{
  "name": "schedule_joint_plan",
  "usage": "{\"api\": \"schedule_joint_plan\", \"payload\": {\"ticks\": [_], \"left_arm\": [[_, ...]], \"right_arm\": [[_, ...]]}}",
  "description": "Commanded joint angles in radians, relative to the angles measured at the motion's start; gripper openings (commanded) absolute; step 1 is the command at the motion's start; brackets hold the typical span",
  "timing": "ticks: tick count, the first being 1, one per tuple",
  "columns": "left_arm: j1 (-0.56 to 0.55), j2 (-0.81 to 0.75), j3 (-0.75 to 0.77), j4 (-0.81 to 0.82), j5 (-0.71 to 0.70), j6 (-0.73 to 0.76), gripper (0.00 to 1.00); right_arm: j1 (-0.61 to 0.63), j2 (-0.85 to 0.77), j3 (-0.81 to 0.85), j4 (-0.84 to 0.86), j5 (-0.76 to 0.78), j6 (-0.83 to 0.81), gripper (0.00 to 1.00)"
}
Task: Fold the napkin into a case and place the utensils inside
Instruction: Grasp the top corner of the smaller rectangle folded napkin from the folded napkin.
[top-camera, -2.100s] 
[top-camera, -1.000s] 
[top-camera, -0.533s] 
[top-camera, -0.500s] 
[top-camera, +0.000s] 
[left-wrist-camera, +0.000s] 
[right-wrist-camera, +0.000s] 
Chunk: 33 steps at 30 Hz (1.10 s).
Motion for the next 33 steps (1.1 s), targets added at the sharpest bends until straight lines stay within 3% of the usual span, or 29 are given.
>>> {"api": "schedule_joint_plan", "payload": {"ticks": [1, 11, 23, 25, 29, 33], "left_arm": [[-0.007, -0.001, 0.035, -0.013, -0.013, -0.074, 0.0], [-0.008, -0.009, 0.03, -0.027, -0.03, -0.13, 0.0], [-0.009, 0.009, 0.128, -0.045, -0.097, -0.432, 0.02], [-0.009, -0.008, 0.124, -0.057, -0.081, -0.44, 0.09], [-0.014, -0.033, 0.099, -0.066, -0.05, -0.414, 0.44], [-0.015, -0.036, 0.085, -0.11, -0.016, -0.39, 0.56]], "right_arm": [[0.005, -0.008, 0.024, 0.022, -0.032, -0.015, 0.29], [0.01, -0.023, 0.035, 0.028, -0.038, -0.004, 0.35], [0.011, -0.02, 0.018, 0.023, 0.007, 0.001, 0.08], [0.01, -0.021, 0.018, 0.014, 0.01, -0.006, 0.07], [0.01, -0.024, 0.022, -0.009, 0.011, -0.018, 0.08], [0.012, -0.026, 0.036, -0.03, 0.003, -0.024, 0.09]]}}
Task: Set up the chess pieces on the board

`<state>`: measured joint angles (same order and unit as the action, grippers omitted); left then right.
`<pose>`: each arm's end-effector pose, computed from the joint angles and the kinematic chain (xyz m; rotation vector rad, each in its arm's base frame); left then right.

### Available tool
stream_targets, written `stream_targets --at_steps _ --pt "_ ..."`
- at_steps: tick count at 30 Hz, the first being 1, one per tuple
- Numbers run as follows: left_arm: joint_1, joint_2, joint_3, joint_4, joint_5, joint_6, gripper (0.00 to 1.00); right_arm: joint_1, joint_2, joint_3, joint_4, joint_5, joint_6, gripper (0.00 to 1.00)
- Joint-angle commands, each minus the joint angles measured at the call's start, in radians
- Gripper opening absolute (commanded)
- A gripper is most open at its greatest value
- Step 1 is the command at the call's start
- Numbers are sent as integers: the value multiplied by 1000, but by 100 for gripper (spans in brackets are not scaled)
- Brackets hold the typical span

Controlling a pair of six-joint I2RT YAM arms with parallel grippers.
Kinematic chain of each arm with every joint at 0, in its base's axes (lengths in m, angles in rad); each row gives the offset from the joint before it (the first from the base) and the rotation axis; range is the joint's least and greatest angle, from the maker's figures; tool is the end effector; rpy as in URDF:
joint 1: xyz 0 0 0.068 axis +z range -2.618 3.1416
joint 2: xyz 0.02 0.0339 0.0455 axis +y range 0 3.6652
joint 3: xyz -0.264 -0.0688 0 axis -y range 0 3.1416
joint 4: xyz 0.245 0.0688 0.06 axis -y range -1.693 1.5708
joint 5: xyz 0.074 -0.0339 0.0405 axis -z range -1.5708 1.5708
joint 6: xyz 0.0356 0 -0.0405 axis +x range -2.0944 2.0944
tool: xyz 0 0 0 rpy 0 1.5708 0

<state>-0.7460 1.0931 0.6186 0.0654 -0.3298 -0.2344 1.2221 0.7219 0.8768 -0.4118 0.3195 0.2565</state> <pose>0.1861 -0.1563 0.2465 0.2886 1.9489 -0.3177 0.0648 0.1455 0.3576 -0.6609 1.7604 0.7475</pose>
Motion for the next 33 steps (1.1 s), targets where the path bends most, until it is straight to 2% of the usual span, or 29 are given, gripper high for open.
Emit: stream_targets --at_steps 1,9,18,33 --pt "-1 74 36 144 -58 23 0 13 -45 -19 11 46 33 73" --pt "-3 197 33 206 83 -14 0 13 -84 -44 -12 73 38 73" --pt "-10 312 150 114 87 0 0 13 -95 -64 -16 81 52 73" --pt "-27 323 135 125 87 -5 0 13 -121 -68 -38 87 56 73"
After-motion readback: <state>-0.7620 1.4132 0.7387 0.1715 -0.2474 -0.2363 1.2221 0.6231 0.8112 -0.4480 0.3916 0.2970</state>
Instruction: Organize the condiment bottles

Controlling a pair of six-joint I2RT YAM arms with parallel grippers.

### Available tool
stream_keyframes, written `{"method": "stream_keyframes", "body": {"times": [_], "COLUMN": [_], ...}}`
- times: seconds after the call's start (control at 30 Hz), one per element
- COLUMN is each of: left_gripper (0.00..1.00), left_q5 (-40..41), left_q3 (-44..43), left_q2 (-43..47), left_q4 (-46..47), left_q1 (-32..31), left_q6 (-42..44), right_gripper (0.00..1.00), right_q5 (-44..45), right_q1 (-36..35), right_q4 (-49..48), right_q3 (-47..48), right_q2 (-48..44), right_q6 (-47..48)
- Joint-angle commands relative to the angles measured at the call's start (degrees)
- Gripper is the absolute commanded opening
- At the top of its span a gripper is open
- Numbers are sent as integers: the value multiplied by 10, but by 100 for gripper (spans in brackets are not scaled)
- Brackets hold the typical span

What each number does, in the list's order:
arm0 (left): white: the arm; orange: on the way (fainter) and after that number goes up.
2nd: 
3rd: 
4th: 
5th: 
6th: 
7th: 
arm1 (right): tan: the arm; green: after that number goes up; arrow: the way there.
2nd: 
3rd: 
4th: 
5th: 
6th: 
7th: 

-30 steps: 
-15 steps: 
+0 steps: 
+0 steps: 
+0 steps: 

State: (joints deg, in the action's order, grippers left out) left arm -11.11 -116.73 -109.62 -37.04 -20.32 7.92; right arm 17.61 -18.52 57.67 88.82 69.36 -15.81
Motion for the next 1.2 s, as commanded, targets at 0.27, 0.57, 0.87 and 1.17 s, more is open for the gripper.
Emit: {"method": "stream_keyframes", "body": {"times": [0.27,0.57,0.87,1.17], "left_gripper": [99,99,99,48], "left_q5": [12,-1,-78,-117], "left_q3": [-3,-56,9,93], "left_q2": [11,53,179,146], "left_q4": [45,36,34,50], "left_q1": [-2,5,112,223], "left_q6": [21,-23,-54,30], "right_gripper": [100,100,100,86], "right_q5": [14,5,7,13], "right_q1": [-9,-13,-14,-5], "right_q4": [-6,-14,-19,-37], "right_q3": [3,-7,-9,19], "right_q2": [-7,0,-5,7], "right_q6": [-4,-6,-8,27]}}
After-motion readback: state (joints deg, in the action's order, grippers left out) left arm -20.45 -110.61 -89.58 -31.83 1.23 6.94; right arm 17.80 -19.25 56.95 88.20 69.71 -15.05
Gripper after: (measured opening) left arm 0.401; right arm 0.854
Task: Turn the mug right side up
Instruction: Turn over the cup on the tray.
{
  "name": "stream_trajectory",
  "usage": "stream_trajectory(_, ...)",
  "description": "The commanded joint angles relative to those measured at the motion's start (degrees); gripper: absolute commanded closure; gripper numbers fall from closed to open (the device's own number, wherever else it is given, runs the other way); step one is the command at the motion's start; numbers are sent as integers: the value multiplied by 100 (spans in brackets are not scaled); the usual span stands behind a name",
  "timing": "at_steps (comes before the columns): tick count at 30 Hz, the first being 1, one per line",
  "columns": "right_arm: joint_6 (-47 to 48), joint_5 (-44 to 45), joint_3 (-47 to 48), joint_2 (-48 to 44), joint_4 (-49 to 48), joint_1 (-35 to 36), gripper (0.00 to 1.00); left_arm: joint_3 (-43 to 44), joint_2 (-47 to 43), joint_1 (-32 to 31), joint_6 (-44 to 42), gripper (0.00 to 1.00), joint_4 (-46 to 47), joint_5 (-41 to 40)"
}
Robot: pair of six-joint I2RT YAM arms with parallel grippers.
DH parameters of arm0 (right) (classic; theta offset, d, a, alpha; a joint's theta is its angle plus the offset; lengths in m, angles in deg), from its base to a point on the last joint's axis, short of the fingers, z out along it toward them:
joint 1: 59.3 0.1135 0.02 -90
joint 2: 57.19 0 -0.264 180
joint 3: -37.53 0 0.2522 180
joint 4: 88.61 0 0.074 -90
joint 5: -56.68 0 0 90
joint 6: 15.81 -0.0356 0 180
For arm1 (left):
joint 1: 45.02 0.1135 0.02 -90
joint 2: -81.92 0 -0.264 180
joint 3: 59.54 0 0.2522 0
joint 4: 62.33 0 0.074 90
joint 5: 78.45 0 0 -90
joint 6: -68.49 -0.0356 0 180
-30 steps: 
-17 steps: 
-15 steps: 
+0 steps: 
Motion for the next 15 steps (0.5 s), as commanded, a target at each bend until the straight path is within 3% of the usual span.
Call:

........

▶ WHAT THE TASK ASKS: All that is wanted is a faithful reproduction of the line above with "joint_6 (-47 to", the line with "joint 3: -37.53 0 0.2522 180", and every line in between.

▶ EXPECTED OUTPUT:
  "columns": "right_arm: joint_6 (-47 to 48), joint_5 (-44 to 45), joint_3 (-47 to 48), joint_2 (-48 to 44), joint_4 (-49 to 48), joint_1 (-35 to 36), gripper (0.00 to 1.00); left_arm: joint_3 (-43 to 44), joint_2 (-47 to 43), joint_1 (-32 to 31), joint_6 (-44 to 42), gripper (0.00 to 1.00), joint_4 (-46 to 47), joint_5 (-41 to 40)"
}
Robot: pair of six-joint I2RT YAM arms with parallel grippers.
DH parameters of arm0 (right) (classic; theta offset, d, a, alpha; a joint's theta is its angle plus the offset; lengths in m, angles in deg), from its base to a point on the last joint's axis, short of the fingers, z out along it toward them:
joint 1: 59.3 0.1135 0.02 -90
joint 2: 57.19 0 -0.264 180
joint 3: -37.53 0 0.2522 180

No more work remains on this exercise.